:: Dataset ::
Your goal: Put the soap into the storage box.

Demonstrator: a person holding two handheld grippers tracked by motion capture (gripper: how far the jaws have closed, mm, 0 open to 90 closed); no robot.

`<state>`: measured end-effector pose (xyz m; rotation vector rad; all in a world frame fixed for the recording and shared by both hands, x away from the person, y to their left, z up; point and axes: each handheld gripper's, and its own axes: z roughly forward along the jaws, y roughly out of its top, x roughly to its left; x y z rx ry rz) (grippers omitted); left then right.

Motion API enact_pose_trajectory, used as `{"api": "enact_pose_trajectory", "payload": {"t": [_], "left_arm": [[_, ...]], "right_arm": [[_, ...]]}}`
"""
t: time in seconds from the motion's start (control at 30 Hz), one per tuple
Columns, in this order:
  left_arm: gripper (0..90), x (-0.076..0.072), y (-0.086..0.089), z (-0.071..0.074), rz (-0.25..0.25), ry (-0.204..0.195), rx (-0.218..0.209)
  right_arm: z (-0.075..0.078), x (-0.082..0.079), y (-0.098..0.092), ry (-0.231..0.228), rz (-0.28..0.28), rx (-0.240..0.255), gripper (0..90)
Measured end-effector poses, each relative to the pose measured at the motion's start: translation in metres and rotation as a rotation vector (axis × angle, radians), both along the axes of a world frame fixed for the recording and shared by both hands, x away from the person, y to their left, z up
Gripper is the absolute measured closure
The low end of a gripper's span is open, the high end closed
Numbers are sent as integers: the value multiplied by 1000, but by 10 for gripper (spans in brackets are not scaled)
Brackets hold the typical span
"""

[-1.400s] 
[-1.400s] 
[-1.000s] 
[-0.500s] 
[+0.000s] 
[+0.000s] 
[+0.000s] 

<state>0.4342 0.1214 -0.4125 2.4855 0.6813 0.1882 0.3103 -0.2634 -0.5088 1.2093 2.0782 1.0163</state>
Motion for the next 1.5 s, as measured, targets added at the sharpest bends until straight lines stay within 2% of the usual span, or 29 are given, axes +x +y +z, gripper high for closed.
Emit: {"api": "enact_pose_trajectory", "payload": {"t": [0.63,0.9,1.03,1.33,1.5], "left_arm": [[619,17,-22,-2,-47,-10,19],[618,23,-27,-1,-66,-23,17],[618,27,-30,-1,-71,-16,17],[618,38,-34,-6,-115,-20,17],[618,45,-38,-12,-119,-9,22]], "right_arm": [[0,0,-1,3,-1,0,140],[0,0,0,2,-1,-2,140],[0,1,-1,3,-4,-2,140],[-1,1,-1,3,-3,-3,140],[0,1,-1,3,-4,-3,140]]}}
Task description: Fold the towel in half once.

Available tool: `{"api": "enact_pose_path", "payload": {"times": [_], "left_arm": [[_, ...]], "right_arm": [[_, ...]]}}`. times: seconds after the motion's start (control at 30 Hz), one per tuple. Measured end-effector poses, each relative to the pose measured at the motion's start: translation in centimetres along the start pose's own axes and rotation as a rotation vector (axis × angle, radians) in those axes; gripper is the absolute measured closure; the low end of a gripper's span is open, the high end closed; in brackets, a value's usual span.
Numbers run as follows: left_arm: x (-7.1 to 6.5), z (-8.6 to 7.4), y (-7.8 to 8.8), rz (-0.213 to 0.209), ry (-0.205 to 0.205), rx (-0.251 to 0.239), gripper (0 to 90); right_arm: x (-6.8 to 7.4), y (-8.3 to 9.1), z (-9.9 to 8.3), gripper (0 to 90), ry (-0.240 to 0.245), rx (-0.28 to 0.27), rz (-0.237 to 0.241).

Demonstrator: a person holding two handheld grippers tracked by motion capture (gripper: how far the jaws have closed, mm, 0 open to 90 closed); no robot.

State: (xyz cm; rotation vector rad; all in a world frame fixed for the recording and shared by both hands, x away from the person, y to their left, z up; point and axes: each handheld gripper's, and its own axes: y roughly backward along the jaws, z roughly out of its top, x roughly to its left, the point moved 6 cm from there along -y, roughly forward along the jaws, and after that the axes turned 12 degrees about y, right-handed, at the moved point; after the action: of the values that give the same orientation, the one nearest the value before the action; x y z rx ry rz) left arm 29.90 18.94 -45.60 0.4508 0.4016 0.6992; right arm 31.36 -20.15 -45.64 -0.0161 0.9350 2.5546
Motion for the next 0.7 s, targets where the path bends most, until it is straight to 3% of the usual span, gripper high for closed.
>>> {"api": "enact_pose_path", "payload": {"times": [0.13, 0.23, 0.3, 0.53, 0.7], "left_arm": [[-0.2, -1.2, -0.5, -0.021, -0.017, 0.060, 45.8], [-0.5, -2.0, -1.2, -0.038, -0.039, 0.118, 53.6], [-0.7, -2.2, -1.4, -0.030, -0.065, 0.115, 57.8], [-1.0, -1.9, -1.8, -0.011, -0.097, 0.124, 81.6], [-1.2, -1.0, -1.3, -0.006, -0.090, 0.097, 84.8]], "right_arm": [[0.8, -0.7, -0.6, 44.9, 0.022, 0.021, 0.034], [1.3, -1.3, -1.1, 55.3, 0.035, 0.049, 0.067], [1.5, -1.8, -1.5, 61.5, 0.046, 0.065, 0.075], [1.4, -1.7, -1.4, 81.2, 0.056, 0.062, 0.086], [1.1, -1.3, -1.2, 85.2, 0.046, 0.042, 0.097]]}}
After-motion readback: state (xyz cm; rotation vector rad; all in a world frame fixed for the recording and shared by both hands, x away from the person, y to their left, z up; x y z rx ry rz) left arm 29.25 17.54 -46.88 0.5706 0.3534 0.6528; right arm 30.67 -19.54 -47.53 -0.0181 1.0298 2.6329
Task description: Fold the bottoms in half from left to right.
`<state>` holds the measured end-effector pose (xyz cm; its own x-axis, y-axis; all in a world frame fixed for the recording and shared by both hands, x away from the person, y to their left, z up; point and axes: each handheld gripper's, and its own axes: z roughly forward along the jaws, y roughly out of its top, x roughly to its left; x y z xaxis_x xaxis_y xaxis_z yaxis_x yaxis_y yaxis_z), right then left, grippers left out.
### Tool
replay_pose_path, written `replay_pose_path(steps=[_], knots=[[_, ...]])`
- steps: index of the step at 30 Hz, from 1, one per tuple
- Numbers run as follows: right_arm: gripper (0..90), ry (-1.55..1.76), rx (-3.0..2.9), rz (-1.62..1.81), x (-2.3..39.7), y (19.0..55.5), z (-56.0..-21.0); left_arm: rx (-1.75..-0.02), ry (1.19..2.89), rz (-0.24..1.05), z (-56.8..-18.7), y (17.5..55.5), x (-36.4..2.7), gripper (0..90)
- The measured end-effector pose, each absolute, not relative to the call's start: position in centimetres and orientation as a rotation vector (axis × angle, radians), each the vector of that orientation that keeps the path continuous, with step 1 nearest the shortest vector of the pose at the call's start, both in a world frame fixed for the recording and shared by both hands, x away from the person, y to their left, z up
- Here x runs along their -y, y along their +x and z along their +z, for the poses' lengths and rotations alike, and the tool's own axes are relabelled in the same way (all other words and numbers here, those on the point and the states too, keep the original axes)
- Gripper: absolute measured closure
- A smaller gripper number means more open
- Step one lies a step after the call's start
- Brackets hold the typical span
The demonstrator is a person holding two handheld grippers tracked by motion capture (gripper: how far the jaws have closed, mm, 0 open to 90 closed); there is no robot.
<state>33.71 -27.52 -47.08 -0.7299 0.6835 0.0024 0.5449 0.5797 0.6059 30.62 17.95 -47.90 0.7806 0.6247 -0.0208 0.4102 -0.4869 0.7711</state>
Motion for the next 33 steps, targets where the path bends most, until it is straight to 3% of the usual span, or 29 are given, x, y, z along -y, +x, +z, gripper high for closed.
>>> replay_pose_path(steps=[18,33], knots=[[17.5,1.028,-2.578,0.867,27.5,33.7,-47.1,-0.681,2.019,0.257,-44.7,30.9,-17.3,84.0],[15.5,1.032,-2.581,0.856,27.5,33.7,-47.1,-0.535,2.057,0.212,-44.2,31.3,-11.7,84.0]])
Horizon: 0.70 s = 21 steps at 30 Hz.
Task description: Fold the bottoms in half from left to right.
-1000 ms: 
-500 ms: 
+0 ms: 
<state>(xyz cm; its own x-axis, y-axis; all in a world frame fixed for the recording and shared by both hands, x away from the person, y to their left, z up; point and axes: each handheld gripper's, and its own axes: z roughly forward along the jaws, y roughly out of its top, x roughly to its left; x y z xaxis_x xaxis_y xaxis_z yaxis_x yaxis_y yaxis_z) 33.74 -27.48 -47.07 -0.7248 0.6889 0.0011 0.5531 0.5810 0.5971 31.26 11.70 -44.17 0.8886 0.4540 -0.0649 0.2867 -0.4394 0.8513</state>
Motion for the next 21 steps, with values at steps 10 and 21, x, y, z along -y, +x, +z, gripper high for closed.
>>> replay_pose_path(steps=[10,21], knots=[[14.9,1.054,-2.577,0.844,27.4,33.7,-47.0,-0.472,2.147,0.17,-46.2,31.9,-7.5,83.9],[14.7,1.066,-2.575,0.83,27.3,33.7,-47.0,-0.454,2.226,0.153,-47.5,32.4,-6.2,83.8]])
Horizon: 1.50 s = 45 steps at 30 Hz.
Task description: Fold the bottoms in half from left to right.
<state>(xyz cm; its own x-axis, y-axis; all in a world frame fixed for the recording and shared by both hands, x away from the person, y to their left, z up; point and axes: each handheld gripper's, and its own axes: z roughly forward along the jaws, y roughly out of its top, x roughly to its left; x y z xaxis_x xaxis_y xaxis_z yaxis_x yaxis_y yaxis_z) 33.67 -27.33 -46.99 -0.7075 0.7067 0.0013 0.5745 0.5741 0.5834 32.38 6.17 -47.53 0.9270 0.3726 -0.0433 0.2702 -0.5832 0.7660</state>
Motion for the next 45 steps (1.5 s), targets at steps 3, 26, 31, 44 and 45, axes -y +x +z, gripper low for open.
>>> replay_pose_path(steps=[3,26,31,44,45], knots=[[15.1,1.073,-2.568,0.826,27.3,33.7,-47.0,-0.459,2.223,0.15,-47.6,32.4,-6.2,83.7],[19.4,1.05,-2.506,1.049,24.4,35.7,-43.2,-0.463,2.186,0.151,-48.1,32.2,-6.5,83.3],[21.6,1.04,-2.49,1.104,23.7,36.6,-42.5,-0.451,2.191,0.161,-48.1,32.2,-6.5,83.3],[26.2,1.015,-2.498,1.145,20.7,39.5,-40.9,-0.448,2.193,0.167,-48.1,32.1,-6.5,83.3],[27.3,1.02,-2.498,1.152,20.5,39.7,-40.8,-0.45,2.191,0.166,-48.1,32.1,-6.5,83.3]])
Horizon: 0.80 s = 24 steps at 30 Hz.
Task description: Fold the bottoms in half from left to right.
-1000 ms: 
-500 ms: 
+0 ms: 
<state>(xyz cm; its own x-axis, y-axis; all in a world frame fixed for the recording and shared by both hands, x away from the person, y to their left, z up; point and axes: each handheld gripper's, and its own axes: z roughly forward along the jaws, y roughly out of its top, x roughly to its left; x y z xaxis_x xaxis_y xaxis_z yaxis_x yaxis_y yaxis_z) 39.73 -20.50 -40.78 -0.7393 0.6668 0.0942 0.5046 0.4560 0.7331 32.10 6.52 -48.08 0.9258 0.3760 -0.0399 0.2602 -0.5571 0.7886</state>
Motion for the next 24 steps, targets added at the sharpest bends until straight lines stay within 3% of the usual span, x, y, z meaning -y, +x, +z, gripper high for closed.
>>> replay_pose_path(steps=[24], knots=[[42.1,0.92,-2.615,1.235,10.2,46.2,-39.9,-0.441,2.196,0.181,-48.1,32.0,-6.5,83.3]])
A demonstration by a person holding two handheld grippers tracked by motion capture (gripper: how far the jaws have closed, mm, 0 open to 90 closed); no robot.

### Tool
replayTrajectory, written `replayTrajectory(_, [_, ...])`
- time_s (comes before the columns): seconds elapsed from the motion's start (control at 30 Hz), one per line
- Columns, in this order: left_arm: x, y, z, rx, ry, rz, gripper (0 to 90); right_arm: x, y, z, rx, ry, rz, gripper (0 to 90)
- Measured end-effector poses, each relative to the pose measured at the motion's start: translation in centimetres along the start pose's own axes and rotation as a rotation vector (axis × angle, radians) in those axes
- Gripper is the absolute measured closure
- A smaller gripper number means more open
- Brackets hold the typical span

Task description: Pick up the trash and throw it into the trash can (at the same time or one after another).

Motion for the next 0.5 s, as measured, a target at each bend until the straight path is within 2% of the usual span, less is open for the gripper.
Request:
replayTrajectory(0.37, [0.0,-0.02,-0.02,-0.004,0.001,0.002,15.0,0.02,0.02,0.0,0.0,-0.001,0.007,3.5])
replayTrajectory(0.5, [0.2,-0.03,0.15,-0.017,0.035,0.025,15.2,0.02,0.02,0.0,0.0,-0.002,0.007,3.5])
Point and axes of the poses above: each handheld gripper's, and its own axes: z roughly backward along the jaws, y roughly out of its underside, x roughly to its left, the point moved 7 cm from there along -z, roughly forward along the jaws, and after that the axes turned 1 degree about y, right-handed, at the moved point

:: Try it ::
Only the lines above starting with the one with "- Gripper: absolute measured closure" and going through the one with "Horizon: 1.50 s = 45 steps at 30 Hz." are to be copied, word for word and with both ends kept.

:: Task solution ::
- Gripper: absolute measured closure
- A smaller gripper number means more open
- Step one lies a step after the call's start
- Brackets hold the typical span
The demonstrator is a person holding two handheld grippers tracked by motion capture (gripper: how far the jaws have closed, mm, 0 open to 90 closed); there is no robot.
<state>33.71 -27.52 -47.08 -0.7299 0.6835 0.0024 0.5449 0.5797 0.6059 30.62 17.95 -47.90 0.7806 0.6247 -0.0208 0.4102 -0.4869 0.7711</state>
Motion for the next 33 steps, targets where the path bends most, until it is straight to 3% of the usual span, or 29 are given, x, y, z along -y, +x, +z, gripper high for closed.
>>> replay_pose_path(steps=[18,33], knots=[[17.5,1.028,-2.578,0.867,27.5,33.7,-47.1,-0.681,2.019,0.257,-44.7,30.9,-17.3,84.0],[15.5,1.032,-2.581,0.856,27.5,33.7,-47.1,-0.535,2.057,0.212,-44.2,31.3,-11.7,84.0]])
Horizon: 0.70 s = 21 steps at 30 Hz.
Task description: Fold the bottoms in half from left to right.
-1000 ms: 
-500 ms: 
+0 ms: 
<state>(xyz cm; its own x-axis, y-axis; all in a world frame fixed for the recording and shared by both hands, x away from the person, y to their left, z up; point and axes: each handheld gripper's, and its own axes: z roughly forward along the jaws, y roughly out of its top, x roughly to its left; x y z xaxis_x xaxis_y xaxis_z yaxis_x yaxis_y yaxis_z) 33.74 -27.48 -47.07 -0.7248 0.6889 0.0011 0.5531 0.5810 0.5971 31.26 11.70 -44.17 0.8886 0.4540 -0.0649 0.2867 -0.4394 0.8513</state>
Motion for the next 21 steps, with values at steps 10 and 21, x, y, z along -y, +x, +z, gripper high for closed.
>>> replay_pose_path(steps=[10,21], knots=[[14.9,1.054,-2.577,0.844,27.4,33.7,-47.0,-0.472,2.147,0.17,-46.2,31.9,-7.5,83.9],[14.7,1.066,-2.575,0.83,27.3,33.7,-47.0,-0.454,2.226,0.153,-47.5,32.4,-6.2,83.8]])
Horizon: 1.50 s = 45 steps at 30 Hz.

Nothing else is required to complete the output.